Do not think that I came to abolish the Torah or the Prophets! I did not come to abolish, but to fulfill. Amen, I tell you, until heaven and earth pass away, not the smallest letter or serif [punctuation] shall ever pass away from the Torah until all things come to pass. Therefore, whoever breaks one of the least of these commandments, and teaches others the same, shall be called least in the kingdom of heaven. But whoever keeps and teaches them, this one shall be called great in the kingdom of heaven. (Matthew 5:17-19)

Note that the commandments, which Jeremiah prophesied would be written upon our hearts (Jeremiah 31:33), were still to be taught and practiced, even in the kingdom of heaven. Later Yeshua sets precedence when He chastises the Pharisees and Torah teachers of His day:

Woe to you, Torah scholars and Pharisees, hypocrites! You tithe mint and dill and cumin, yet you have neglected the weightier matters of Torah—justice and mercy and faithfulness. It is necessary to do these things without neglecting the others. (Matthew 23:23)

The problem was not the minute tithing of mint and dill, but the neglect of the weightier matters that brought Yeshua’s discipline. Yeshua specifically mentioned the weightier matters of “justice and mercy and faithfulness.” Justice and mercy relates to our interaction with one another, as does faithfulness. However it could well be said that faithfulness includes the keeping of the commandments, observing the mitzvoth, and staying faithful to the divine appointments set by the LORD, (Leviticus 23) including Yom Kippur. The writer of Kohelet (Ecclesiastes) concludes with the declaration, “God will bring every deed into judgment, including everything that is hidden, whether it is good or evil,” (Kohelet 12:14). Before considering this as simply a pre-Yeshua verse, consider the words of Rav Shaul to the believers in Rome (post-resurrection), “So each of us shall give an account of himself to God,” (Romans 14:12); or to the believers in Corinth, “For we must all appear before the judgment seat of Messiah, so that each one may receive what is due for the things he did while in the body – whether good or bad,” (II Corinthians 5:10).

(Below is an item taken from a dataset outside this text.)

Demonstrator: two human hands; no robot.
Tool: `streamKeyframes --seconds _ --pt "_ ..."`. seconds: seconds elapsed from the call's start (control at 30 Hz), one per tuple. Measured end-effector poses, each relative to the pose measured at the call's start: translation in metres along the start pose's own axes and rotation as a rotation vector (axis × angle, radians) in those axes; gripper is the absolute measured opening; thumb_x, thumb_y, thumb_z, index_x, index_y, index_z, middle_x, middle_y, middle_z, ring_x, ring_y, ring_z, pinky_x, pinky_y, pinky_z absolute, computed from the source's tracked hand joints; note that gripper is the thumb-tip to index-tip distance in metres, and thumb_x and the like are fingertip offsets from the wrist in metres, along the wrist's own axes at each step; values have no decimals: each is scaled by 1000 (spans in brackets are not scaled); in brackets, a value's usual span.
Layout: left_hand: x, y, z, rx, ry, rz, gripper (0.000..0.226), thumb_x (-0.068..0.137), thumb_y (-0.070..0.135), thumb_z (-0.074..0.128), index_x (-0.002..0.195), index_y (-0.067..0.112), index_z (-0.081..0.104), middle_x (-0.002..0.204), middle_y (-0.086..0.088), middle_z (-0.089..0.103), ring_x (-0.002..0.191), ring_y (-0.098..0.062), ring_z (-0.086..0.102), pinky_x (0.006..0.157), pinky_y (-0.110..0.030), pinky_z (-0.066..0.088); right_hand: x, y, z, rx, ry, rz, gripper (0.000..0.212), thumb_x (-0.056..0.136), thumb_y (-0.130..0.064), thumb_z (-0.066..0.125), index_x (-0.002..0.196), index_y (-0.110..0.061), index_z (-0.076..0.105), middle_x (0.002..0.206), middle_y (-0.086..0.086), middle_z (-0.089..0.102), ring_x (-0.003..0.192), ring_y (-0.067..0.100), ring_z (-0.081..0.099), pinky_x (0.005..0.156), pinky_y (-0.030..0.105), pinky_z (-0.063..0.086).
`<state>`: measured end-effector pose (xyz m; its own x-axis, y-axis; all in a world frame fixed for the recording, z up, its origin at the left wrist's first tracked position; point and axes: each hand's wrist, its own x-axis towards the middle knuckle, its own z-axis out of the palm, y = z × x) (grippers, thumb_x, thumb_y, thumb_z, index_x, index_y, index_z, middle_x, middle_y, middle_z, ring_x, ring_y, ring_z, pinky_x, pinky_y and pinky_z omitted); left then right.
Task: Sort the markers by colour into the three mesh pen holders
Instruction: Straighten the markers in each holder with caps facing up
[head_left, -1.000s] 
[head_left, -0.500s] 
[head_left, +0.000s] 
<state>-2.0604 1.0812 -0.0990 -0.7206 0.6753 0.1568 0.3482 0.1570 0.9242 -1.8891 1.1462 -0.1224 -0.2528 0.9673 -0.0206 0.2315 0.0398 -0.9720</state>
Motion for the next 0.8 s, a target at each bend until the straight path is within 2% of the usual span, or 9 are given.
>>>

However one approaches Yom Kippur, it must be done in respect and reverence. Leviticus 23, which contains instructions for all of the moadim, opens with the words, “Then ADONAI spoke to Moses saying: Speak to Bnei-Yisrael, and tell them: These are the appointed moadim [appointed seasons or times] of ADONAI, which you are to proclaim to be holy convocations—My moadim,” (23:1-2). It is as if ADONAI took out His calendar and scheduled specific times to meet with Israel, His covenant people. Each appointment has its own meaning and significance, as well as procedures when meeting with ADONAI. This Yom Kippur let us meet the LORD in the manner He prescribed at the time He ordained.

YK 2015

[i] The Complete ArtScroll Machzor, Yom Kippur, translated and anthologized by Rabbi Nossom Sherman, Mesorah Publications, LTD. 1986, p xiv

[ii] All Scripture quotations are from the Tree of Life Bible, MJFB 2014

[iii] For clarification, even though the “outsider (or stranger) dwelling among you” is often considered a convert, I see this more as a God-fearer, similar to Cornelius, in Acts 10. He and his family, while seemingly active in the Jewish community, were not looking to convert. Therefore, out of respect for the community, the God-fearers or outsiders dwelling among us should fast on Yom Kippur like their neighbors.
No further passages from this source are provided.